2. Workflow-Based (Deliberate)

In ThinkThing workflows, a dedicated SelfPromptNode can run an agentic loop (up to 5 iterations) specifically focused on self-modification. This is used for scheduled self-reflection or systematic knowledge updates.

3. Consciousness-Based (Introspective)

When Qonscious is enabled, the introspection system can analyze the character's behavior patterns and add or modify self-prompts to improve coherence. This happens automatically as part of consciousness processing.


Safety Architecture

Self-modification is powerful but carefully constrained:

Human Prompts Are Immutable

The character can never modify prompts you wrote. Human-authored system prompts are permanently protected. Self-authored entries are tagged separately (source: "self") and only those can be created, modified, or removed.

Rate Limiting

Self-modifications are rate-limited to prevent rapid prompt rewrites:

Setting Default Range Description
Max Entries 10 1-50 Maximum number of self-authored prompts
Rate Limit 5 1-20 Maximum modifications per time window
Rate Window 60 minutes 1-1440 Time window for rate limit

With defaults, a character can make at most 5 modifications per hour and maintain up to 10 self-authored instructions total.

Spark Exclusion

Self-modify triggers are excluded from Spark sub-agents.

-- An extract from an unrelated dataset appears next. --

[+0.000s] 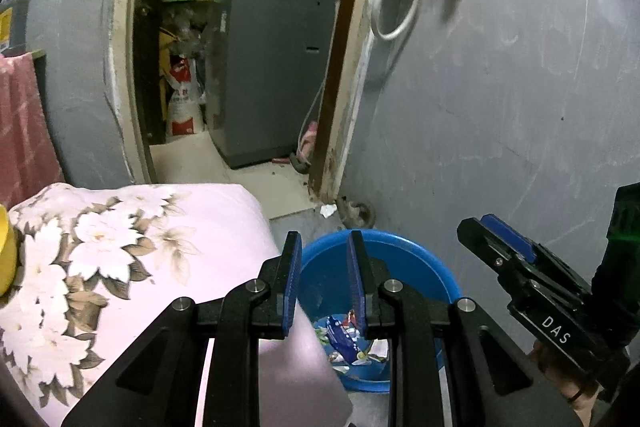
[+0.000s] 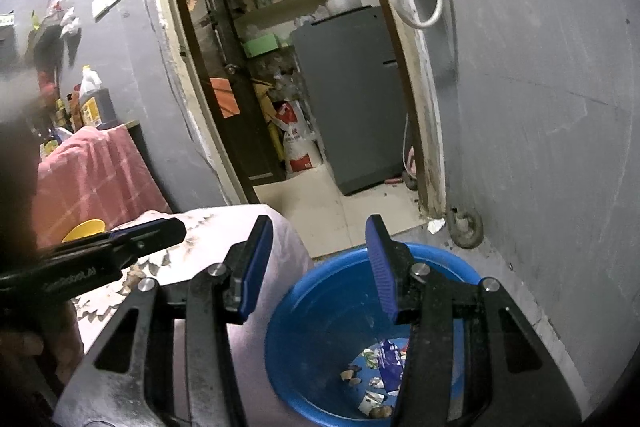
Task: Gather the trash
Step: 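Move both open tools back over the table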
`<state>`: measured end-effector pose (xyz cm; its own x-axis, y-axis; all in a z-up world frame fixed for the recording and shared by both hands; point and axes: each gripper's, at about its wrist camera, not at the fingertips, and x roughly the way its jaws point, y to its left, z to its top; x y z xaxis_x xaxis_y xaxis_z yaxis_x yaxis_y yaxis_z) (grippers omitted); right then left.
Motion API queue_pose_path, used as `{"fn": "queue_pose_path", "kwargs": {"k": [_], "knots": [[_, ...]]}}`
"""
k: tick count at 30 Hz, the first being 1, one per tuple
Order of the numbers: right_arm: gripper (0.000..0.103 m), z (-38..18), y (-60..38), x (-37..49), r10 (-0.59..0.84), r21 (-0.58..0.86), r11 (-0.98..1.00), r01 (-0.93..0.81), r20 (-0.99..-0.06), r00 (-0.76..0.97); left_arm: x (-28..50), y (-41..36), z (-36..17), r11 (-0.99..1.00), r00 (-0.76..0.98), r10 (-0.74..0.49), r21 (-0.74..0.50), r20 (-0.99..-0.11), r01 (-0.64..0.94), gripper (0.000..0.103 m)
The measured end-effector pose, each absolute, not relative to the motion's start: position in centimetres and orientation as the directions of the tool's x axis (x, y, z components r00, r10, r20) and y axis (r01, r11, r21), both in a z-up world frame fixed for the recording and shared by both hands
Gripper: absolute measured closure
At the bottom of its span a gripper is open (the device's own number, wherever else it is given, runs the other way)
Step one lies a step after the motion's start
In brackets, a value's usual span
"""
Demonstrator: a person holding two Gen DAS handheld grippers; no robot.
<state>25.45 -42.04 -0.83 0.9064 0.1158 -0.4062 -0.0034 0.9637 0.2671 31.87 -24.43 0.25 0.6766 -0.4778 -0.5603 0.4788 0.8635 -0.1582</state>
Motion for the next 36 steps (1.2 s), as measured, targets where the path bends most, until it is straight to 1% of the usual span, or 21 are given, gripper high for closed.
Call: {"fn": "queue_pose_path", "kwargs": {"k": [8, 12, 13, 14, 16, 19, 21, 23, 24, 25, 27, 29, 31, 32, 36], "knots": [[0.046, 2.0, -38.6, 24.9, 0.131, 0.234, 0.971, -0.047, -0.361, 0.923, 30.3, -20.2, 2.9, 0.888, 0.741, -0.454, -0.178, -0.494, 0.424, 0.084], [0.042, 3.2, -36.6, 24.7, 0.143, 0.225, 0.972, -0.069, -0.333, 0.932, 29.3, -17.5, 3.9, 0.903, 0.776, -0.429, -0.185, -0.463, 0.389, 0.083], [0.04, 3.4, -36.2, 24.6, 0.146, 0.223, 0.972, -0.074, -0.326, 0.934, 29.1, -16.9, 4.2, 0.905, 0.783, -0.424, -0.187, -0.455, 0.381, 0.081], [0.039, 3.7, -35.6, 24.5, 0.149, 0.221, 0.972, -0.079, -0.32, 0.936, 28.8, -16.2, 4.4, 0.908, 0.791, -0.419, -0.193, -0.446, 0.372, 0.076], [0.035, 4.3, -34.4, 24.4, 0.155, 0.212, 0.973, -0.092, -0.306, 0.939, 28.3, -14.6, 4.8, 0.912, 0.808, -0.41, -0.209, -0.424, 0.353, 0.072], [0.029, 5.0, -32.7, 24.2, 0.167, 0.196, 0.974, -0.112, -0.291, 0.942, 27.6, -12.4, 5.3, 0.919, 0.829, -0.391, -0.222, -0.4, 0.327, 0.071], [0.024, 5.3, -31.7, 24.1, 0.171, 0.187, 0.975, -0.121, -0.282, 0.944, 27.2, -11.3, 5.6, 0.925, 0.843, -0.375, -0.222, -0.387, 0.309, 0.066], [0.018, 5.5, -30.8, 24.0, 0.176, 0.182, 0.975, -0.129, -0.276, 0.945, 26.7, -9.9, 5.8, 0.932, 0.86, -0.352, -0.224, -0.37, 0.286, 0.056], [0.014, 5.7, -30.3, 23.8, 0.178, 0.178, 0.975, -0.133, -0.27, 0.946, 26.4, -9.1, 5.9, 0.935, 0.869, -0.339, -0.227, -0.36, 0.271, 0.053], [0.011, 5.8, -29.6, 23.7, 0.179, 0.175, 0.975, -0.136, -0.261, 0.948, 26.1, -8.3, 5.9, 0.939, 0.878, -0.326, -0.23, -0.35, 0.257, 0.048], [0.006, 6.0, -28.6, 23.5, 0.181, 0.17, 0.975, -0.141, -0.248, 0.952, 25.5, -6.5, 5.9, 0.946, 0.897, -0.296, -0.233, -0.328, 0.227, 0.04], [0.0, 6.4, -27.3, 23.5, 0.18, 0.164, 0.976, -0.144, -0.23, 0.956, 25.0, -5.1, 5.9, 0.951, 0.913, -0.266, -0.235, -0.308, 0.198, 0.018], [0.0, 6.6, -26.1, 23.4, 0.177, 0.154, 0.977, -0.146, -0.212, 0.961, 24.1, -3.2, 5.9, 0.954, 0.936, -0.23, -0.253, -0.266, 0.162, 0.01], [0.0, 6.7, -25.6, 23.3, 0.175, 0.148, 0.978, -0.146, -0.205, 0.963, 23.9, -2.4, 5.7, 0.954, 0.943, -0.217, -0.258, -0.253, 0.151, 0.007], [0.0, 6.8, -23.4, 23.1, 0.182, 0.121, 0.979, -0.162, -0.182, 0.966, 22.8, 0.1, 5.5, 0.966, 0.962, -0.151, -0.242, -0.227, 0.095, 0.005]]}}
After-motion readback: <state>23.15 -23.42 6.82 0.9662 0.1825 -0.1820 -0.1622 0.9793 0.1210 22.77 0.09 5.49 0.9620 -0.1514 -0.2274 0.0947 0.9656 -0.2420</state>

A background sub-agent cannot rewrite the parent character's prompts — only the main conversation can.


Enabling Self-Modify

  1. Open the Visual Builder for your character
  2. Add the Self-Modify node from the Basics → Abilities section of the palette
  3. Click the node to configure rate limits and entry caps
  4. The configuration panel also lets you view and manually edit existing self-authored entries

[Screenshot: Self-Modify configuration panel showing entries list and rate limit settings]


Viewing Self-Authored Prompts

In the Self-Modify config panel, you can see all entries the character has created:

  • Each entry shows its label, content, and timestamps (created, last modified)
  • You can manually edit or delete entries
  • The entry count and rate limit status are displayed

Self-authored prompts appear in the character's system prompt alongside your human-authored ones. They're assembled in the same order and separated by dividers.


When to Enable Self-Modify

Good for:

  • Characters that interact with users over long periods and should adapt to preferences
  • Digital workers that learn domain-specific patterns from their tasks
  • Characters that need to maintain evolving knowledge bases through conversation

Consider carefully for:

  • Characters with strict behavioral requirements — self-modification could drift behavior
  • Characters used by multiple users — one user's preferences might conflict with another's

Tip: Start with low limits (max 5 entries, rate limit 3/hour) and increase as you observe how the character uses self-modification. You can always edit or remove entries manually if the character learns something incorrect.